What the exercise asks. From the entries below, extract every line that includes the word "printed".

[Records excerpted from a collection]
*** Begin section ***
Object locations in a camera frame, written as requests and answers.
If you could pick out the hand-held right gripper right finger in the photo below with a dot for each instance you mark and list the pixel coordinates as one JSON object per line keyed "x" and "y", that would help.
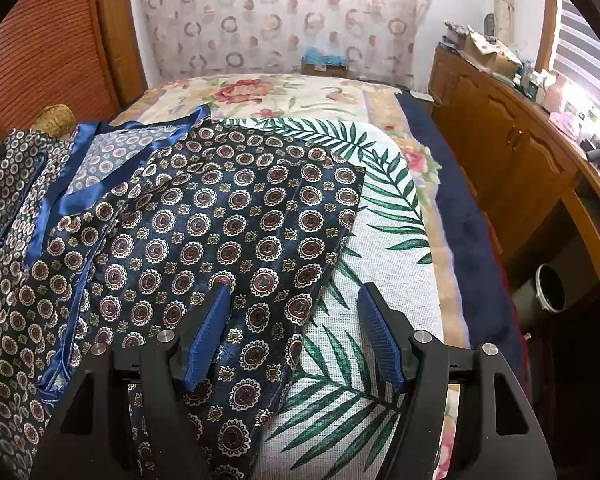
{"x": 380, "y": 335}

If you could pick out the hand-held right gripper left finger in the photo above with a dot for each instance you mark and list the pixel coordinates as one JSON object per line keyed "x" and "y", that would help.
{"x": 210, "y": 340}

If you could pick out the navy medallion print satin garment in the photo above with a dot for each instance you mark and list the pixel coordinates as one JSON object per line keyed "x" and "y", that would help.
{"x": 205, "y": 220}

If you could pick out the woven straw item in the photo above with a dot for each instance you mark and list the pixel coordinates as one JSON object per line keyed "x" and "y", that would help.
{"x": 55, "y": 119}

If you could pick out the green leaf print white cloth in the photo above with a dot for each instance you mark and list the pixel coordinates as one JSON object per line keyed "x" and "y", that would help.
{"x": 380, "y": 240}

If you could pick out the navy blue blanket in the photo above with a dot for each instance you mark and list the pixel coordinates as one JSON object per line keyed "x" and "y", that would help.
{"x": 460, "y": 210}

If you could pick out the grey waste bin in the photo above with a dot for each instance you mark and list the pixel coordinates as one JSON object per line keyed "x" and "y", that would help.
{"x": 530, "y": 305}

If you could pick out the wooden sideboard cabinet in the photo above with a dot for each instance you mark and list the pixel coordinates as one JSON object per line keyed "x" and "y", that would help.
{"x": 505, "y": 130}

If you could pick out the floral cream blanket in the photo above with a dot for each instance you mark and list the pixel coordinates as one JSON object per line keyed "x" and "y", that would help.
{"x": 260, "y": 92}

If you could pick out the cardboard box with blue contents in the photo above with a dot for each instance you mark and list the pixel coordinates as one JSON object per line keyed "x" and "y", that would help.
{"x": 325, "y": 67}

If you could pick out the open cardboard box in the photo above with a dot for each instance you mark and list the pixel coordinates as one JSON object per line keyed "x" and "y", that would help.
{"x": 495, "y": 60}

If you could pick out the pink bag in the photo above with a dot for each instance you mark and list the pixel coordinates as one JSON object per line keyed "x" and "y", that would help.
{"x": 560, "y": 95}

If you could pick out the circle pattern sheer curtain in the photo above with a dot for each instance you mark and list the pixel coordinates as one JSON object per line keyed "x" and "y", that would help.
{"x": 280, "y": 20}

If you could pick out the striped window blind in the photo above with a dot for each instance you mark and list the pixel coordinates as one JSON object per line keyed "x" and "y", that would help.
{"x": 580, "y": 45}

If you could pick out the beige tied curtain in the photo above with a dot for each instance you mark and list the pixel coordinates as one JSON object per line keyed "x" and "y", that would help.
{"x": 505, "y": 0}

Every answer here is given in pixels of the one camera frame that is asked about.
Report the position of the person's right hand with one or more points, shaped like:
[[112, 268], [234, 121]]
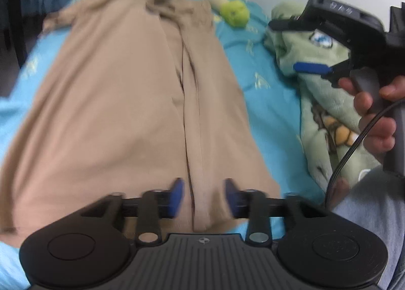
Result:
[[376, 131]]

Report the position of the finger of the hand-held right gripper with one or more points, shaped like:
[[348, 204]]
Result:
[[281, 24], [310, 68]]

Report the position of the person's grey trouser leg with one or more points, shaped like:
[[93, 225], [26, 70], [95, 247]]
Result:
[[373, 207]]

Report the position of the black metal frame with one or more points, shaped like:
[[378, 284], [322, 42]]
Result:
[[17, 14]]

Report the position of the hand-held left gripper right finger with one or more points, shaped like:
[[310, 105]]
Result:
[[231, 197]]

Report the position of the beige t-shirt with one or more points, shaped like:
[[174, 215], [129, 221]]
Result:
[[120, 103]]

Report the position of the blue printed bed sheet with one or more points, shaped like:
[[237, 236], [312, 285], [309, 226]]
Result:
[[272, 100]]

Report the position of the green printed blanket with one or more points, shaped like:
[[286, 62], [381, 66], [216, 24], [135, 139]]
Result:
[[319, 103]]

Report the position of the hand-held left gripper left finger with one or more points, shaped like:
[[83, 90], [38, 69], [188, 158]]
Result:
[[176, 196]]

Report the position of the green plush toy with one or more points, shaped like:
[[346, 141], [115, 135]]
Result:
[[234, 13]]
*** End section ***
Worked solution.
Report the position of the blue printed bed sheet with one or more points, shaped like:
Report the position of the green printed blanket with one or more points, shaped like:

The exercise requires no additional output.